(SUPPLIED DATA begins)

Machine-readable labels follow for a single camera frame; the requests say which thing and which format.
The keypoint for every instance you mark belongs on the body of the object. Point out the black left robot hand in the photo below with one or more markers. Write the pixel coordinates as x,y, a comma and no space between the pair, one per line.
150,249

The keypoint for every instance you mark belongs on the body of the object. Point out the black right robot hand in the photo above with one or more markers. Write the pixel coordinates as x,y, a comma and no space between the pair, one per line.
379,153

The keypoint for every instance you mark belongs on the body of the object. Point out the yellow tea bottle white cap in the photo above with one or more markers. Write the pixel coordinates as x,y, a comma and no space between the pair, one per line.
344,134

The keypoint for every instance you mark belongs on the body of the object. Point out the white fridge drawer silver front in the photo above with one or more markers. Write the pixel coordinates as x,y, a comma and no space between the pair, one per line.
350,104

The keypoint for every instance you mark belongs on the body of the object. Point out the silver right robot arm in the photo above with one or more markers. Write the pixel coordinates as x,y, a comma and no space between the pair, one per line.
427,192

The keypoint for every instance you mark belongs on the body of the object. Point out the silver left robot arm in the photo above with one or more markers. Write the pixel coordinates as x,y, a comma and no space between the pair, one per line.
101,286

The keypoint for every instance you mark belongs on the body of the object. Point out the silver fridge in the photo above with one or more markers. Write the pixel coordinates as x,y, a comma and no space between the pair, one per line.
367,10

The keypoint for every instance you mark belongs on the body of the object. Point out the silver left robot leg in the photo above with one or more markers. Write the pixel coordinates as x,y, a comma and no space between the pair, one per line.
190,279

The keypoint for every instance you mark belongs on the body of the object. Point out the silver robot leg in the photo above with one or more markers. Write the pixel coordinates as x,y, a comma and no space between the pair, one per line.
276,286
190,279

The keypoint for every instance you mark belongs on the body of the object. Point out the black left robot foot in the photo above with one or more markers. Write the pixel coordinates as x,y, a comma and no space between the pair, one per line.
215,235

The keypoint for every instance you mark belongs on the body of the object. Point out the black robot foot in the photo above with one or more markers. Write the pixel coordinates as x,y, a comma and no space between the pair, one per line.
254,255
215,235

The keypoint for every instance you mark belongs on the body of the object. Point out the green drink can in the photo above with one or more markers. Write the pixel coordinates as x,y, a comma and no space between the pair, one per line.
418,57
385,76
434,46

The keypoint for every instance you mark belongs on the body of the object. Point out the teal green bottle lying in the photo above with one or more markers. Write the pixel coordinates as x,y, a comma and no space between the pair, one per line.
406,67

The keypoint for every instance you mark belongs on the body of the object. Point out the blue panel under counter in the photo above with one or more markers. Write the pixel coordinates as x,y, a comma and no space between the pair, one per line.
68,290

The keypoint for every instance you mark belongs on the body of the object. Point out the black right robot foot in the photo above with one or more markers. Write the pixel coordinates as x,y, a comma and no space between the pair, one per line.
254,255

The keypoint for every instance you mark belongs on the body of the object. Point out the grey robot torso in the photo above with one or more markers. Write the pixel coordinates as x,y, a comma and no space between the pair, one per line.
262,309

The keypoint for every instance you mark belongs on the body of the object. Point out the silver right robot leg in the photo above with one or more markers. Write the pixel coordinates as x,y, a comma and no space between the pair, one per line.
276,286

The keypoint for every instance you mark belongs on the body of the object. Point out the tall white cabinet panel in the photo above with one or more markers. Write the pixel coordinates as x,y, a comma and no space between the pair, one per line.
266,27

(SUPPLIED DATA ends)
(SUPPLIED DATA begins)

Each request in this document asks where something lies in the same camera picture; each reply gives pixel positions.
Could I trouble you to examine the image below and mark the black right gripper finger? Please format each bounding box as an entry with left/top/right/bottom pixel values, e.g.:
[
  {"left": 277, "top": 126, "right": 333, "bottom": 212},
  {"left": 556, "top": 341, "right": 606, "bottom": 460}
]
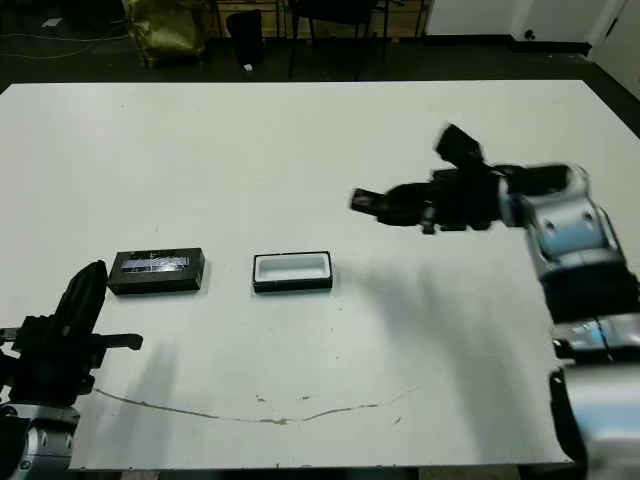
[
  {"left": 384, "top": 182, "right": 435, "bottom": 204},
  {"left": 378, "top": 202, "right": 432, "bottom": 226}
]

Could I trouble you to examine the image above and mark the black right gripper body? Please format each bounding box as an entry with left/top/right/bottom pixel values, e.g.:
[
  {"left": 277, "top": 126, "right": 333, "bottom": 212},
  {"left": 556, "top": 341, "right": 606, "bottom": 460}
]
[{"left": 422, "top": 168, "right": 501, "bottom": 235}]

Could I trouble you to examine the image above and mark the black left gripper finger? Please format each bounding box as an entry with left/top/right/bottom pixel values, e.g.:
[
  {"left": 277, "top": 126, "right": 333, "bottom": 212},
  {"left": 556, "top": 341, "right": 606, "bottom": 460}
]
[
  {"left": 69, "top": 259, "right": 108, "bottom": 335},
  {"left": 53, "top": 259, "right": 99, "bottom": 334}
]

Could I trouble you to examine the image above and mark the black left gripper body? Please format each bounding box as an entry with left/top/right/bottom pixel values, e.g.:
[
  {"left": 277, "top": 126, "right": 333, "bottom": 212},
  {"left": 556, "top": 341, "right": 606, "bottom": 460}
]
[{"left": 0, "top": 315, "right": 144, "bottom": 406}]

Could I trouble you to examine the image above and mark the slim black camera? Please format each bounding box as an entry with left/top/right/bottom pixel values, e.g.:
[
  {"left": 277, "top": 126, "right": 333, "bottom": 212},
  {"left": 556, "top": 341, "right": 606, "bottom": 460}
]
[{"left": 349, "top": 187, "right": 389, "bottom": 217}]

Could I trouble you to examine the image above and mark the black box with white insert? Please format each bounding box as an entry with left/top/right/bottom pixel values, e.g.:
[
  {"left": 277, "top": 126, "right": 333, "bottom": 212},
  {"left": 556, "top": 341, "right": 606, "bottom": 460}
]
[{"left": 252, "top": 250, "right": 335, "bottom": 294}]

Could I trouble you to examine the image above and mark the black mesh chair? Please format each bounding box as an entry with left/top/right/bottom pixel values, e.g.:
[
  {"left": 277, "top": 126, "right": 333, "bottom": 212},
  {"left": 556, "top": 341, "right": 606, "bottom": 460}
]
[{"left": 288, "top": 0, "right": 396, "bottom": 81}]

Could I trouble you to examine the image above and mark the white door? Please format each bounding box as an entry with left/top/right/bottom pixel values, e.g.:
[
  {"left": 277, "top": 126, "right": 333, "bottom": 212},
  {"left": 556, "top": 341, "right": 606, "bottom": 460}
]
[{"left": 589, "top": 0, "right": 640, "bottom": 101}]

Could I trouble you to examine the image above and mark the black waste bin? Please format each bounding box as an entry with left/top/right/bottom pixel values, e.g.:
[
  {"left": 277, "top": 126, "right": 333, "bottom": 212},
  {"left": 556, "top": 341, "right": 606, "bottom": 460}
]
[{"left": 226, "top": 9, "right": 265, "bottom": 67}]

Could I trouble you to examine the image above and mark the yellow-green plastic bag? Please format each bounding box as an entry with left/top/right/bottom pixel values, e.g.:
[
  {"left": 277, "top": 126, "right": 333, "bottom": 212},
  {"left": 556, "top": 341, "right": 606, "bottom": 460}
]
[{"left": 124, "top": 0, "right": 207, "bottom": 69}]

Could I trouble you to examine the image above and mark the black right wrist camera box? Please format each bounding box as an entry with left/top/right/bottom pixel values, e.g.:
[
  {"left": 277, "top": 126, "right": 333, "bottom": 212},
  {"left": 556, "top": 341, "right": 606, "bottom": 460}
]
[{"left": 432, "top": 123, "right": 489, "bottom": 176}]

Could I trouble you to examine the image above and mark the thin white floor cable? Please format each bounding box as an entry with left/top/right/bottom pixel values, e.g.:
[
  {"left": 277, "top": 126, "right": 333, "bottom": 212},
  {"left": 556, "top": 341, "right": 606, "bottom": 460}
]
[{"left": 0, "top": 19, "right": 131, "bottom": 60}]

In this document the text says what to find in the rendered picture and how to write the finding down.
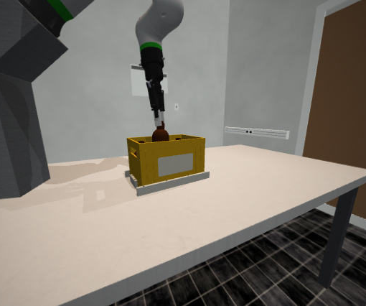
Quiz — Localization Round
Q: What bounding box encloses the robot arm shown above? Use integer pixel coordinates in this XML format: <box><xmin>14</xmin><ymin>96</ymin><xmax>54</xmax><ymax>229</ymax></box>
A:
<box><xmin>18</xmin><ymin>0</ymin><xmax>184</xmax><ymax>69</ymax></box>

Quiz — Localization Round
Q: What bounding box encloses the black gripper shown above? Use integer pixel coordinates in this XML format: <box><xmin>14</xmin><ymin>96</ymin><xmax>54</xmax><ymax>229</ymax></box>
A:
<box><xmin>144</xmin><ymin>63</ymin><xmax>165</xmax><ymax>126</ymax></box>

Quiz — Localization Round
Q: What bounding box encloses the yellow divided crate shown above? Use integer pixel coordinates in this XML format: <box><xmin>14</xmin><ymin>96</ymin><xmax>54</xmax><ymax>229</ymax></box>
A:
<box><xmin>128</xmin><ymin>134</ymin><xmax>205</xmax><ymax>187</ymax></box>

(SUPPLIED DATA ends)

§ HOW TO COMPLETE THIS TASK:
Wherever a line in the listing contains the word "camera", copy that line out.

§ RESULT OF THIS EXERCISE:
Machine-readable labels follow for a single camera frame; the requests say which thing and which format.
Each request in this document asks where something lies in the same camera picture; each reply gives pixel positions.
Could I trouble you to examine the image above and mark the slim black camera? Please format each bounding box as an entry with left/top/right/bottom pixel values, e.g.:
Could I trouble you to examine the image above and mark the black right wrist camera box? Please format each bounding box as an entry with left/top/right/bottom pixel values, e.g.:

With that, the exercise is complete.